3: with simple dom only fetch the article image.
4: output all the images.
 
but i am stuck in the 2nd part.
 
here is the code:
 
<?php
require('simple_html_dom.php');

$url = 'http://www.goal.com/en/news/archive/1/';
$site_url = 'http://www.goal.com/';

$html = file_get_html($url);

$links = array();

// List Title Links of on the page...........
// --------------------------------------------
foreach($html->find('.imgBox') as $tl) {
$url_inner  =  $tl->find('a', 0)->href;


// Inside of the Title Links
// --------------------------------------------

$innerpage = file_get_contents($site_url . $url_inner);

$html_innerpage = file_get_html($innerpage);

echo $html_innerpage;

}



?>

 

For step 2 all you need to do is pass  $site_url . $url_inner  to file_get_html()

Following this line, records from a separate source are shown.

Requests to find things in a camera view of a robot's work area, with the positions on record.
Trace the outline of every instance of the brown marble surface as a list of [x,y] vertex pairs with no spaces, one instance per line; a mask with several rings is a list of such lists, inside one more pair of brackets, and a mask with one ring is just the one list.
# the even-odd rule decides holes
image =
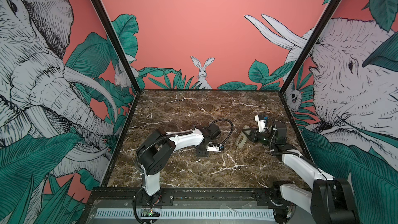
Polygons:
[[[242,149],[235,140],[244,125],[256,127],[254,116],[264,113],[287,125],[288,142],[300,149],[294,130],[277,92],[144,91],[112,171],[108,187],[139,187],[141,178],[133,161],[137,147],[156,128],[178,132],[193,124],[207,125],[228,118],[235,126],[221,153],[196,157],[195,148],[175,152],[160,173],[162,187],[271,187],[273,181],[289,180],[308,187],[289,167],[266,153],[260,143],[246,142]],[[223,140],[230,130],[218,122]]]

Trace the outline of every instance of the elephant eye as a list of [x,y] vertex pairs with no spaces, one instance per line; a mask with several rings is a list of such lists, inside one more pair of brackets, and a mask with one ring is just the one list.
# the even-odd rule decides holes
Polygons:
[[353,61],[350,61],[349,63],[348,63],[348,68],[350,69],[350,71],[351,71],[351,73],[352,73],[352,68],[354,67],[354,62]]
[[17,6],[14,4],[12,0],[7,0],[8,6],[11,8],[12,12],[14,15],[16,15],[16,12],[18,11]]

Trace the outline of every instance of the white ventilation grille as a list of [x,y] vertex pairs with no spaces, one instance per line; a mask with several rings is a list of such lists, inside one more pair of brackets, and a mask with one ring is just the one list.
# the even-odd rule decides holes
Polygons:
[[[161,219],[248,219],[275,220],[272,209],[209,209],[209,208],[165,208],[160,211]],[[137,209],[141,219],[156,219],[158,217],[142,217],[141,209]],[[99,219],[134,219],[132,208],[98,208],[95,218]]]

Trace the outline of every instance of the rabbit ear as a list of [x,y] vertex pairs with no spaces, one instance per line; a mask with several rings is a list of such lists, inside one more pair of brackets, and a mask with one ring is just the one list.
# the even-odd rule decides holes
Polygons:
[[198,68],[201,68],[201,67],[202,67],[202,64],[200,63],[200,61],[199,61],[197,58],[191,56],[191,59],[192,59],[192,62],[193,62],[193,64],[194,64],[195,66],[197,66]]
[[211,57],[211,58],[207,59],[207,61],[205,62],[203,67],[209,66],[212,62],[214,62],[214,57]]

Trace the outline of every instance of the black cable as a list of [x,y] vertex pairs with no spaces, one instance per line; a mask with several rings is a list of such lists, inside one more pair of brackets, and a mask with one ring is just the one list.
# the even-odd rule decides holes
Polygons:
[[229,123],[231,124],[231,131],[228,133],[228,136],[224,139],[224,141],[222,141],[222,142],[220,143],[220,144],[222,145],[222,144],[224,144],[224,143],[229,139],[229,137],[231,136],[232,132],[234,131],[234,123],[232,123],[232,121],[229,120],[229,119],[220,118],[220,119],[217,119],[217,120],[215,120],[215,121],[213,121],[213,122],[210,122],[210,125],[209,125],[209,126],[211,126],[211,124],[214,124],[215,122],[219,122],[219,121],[227,121],[227,122],[229,122]]

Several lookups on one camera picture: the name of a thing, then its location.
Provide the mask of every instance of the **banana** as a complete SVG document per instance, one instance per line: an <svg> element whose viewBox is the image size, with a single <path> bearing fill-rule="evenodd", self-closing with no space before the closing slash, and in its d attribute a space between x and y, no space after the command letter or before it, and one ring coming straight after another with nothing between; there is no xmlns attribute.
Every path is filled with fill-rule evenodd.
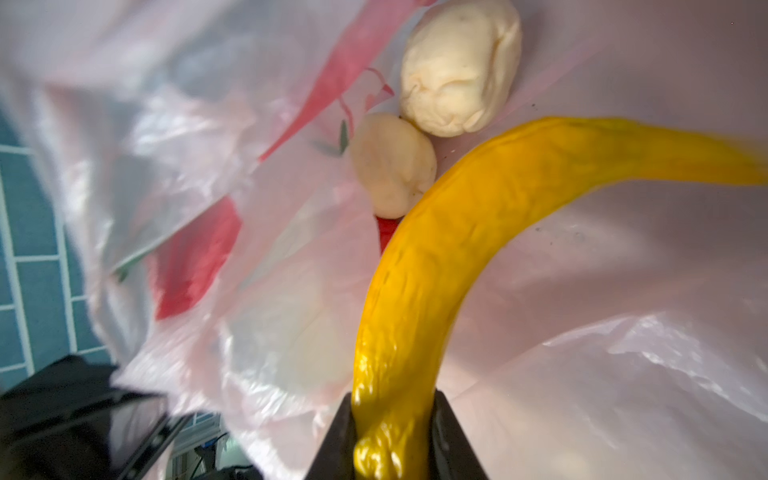
<svg viewBox="0 0 768 480"><path fill-rule="evenodd" d="M435 383L475 279L526 227L632 179L768 181L753 155L702 134L545 118L479 145L429 189L384 251L362 313L353 380L358 478L428 478Z"/></svg>

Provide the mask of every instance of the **white plastic bag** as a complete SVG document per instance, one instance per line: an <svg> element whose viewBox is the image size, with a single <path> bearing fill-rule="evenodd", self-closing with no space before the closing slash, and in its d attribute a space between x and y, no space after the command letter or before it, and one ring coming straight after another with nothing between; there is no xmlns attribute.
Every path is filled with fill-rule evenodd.
<svg viewBox="0 0 768 480"><path fill-rule="evenodd" d="M349 388L378 259L336 152L363 112L396 109L418 2L84 0L64 12L95 18L77 35L33 15L49 3L0 7L0 86L78 246L115 381L167 393L172 412L221 411L268 478L302 478ZM508 105L436 141L442 171L548 114L766 141L768 6L515 5L524 54ZM439 378L491 478L766 476L767 200L618 185L497 255Z"/></svg>

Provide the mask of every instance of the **tiled wall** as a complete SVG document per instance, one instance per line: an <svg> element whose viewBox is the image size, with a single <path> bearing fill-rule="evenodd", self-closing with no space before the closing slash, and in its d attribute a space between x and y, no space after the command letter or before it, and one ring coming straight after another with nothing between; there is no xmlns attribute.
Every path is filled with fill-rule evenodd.
<svg viewBox="0 0 768 480"><path fill-rule="evenodd" d="M69 353L110 356L91 331L78 258L28 161L0 116L0 387Z"/></svg>

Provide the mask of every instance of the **peeled potato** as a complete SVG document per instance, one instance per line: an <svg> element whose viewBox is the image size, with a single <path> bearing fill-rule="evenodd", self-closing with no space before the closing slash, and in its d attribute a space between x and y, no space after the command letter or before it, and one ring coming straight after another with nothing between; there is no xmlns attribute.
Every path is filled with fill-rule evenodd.
<svg viewBox="0 0 768 480"><path fill-rule="evenodd" d="M478 131L499 113L520 63L510 0L449 0L414 28L402 58L403 115L438 137Z"/></svg>
<svg viewBox="0 0 768 480"><path fill-rule="evenodd" d="M435 183L437 159L432 143L395 115L363 118L349 144L349 154L377 217L402 217Z"/></svg>

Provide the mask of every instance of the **beige round object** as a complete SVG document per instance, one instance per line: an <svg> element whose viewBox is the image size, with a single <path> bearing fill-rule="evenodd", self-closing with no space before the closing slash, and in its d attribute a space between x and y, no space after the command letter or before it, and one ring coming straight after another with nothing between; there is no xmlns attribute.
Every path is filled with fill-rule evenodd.
<svg viewBox="0 0 768 480"><path fill-rule="evenodd" d="M437 160L429 139L392 114L363 118L349 144L360 183L381 218L407 214L435 183Z"/></svg>
<svg viewBox="0 0 768 480"><path fill-rule="evenodd" d="M449 0L416 25L402 58L403 115L438 137L478 131L509 96L522 47L509 0Z"/></svg>

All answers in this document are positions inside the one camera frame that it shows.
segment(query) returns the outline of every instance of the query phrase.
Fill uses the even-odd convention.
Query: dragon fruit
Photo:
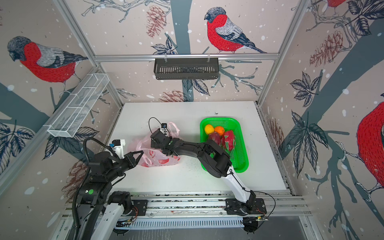
[[[221,145],[228,151],[232,151],[235,148],[235,134],[232,130],[224,133],[223,138],[221,139]]]
[[[213,140],[215,143],[217,143],[218,145],[220,145],[220,142],[221,142],[221,136],[219,133],[217,132],[213,132],[211,133],[210,135],[208,135],[208,139],[211,139]]]

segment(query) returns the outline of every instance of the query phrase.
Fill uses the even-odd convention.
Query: bullfinch illustration
[[[232,23],[222,7],[208,10],[204,20],[208,21],[208,39],[218,49],[218,53],[221,51],[235,53],[236,50],[243,48],[265,53],[244,35],[241,28]]]
[[[8,52],[13,61],[20,60],[36,77],[51,83],[63,83],[76,75],[76,66],[87,57],[32,42],[30,39],[17,36],[8,42]]]
[[[384,188],[384,102],[381,102],[372,112],[365,116],[358,127],[358,154],[351,154],[345,151],[344,145],[341,142],[336,142],[341,145],[344,151],[344,157],[348,154],[362,161],[371,174],[376,178],[377,184],[371,190],[367,190],[359,182],[355,184],[362,187],[367,193],[367,202],[371,202],[371,194],[373,191]]]

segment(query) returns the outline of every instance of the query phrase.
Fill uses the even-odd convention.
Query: black metal basket
[[[157,80],[217,79],[218,58],[156,58],[154,73]]]

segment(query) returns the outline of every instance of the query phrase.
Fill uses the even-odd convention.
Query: white wire basket
[[[107,74],[94,73],[48,129],[54,137],[73,137],[109,83]]]

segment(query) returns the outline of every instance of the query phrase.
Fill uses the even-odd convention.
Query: bird head
[[[17,36],[8,42],[9,56],[12,58],[13,61],[26,61],[24,47],[29,43],[31,43],[31,40],[23,36]]]
[[[226,15],[224,8],[214,7],[207,11],[207,14],[204,17],[204,20],[207,20],[209,23],[212,23],[214,19],[219,15]]]

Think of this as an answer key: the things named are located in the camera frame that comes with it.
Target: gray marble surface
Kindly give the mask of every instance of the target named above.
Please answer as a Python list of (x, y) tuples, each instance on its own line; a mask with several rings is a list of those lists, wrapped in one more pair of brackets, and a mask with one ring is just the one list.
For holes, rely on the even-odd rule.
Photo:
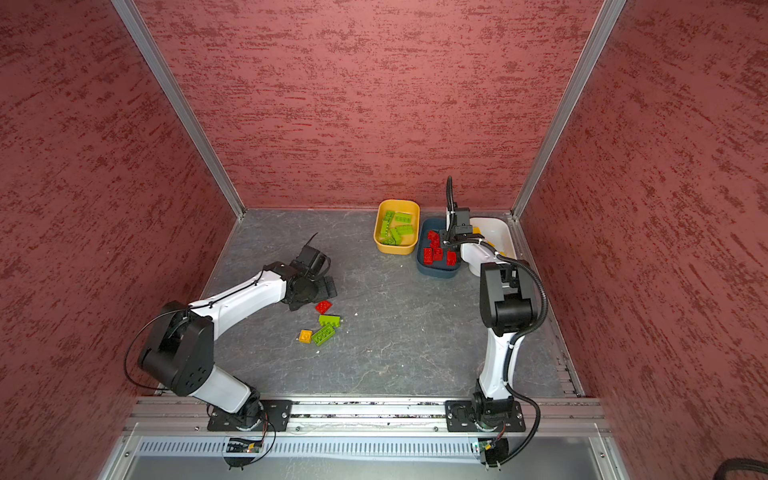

$html_innerpage = file_get_html($url_inner to file_get_html); // get the article html

For step 3 you use  $tl->find()  to find the article image ( .article-image ).

For step 4 echo the image.

Edited by Ch0cu3r

Thanks for the reply but I still am confused.

here is what i did so far:

<?php
	require('simple_html_dom.php');
	
	$url = 'http://www.goal.com/en/news/archive/1/';
	$site_url = 'http://www.goal.com/';
	
	$html = file_get_html($url);
			
			$links = array();
			
			// List Title Links of on the page...........
			// --------------------------------------------
			foreach($html->find('.imgBox') as $tl) {
				$url_inner  =  $tl->find('a', 0)->href;
				
			
			// Inside of the Title Links
			// --------------------------------------------
			
			$innerpage = file_get_html($site_url . $url_inner);
			
						
				$images = $tl->find('. article-image', 0);
				$item['image'] = $images;
				
				$allimg[] = $item;
			
			}

foreach($allimg as $tl){

	echo '
	<item>
		<images>' . $tl['image'] . '</images>
	</item>
	';
}

						
?>

Sorry I meant to use  $innerpage->find('.article-image')   not   $lt->find('.article-image')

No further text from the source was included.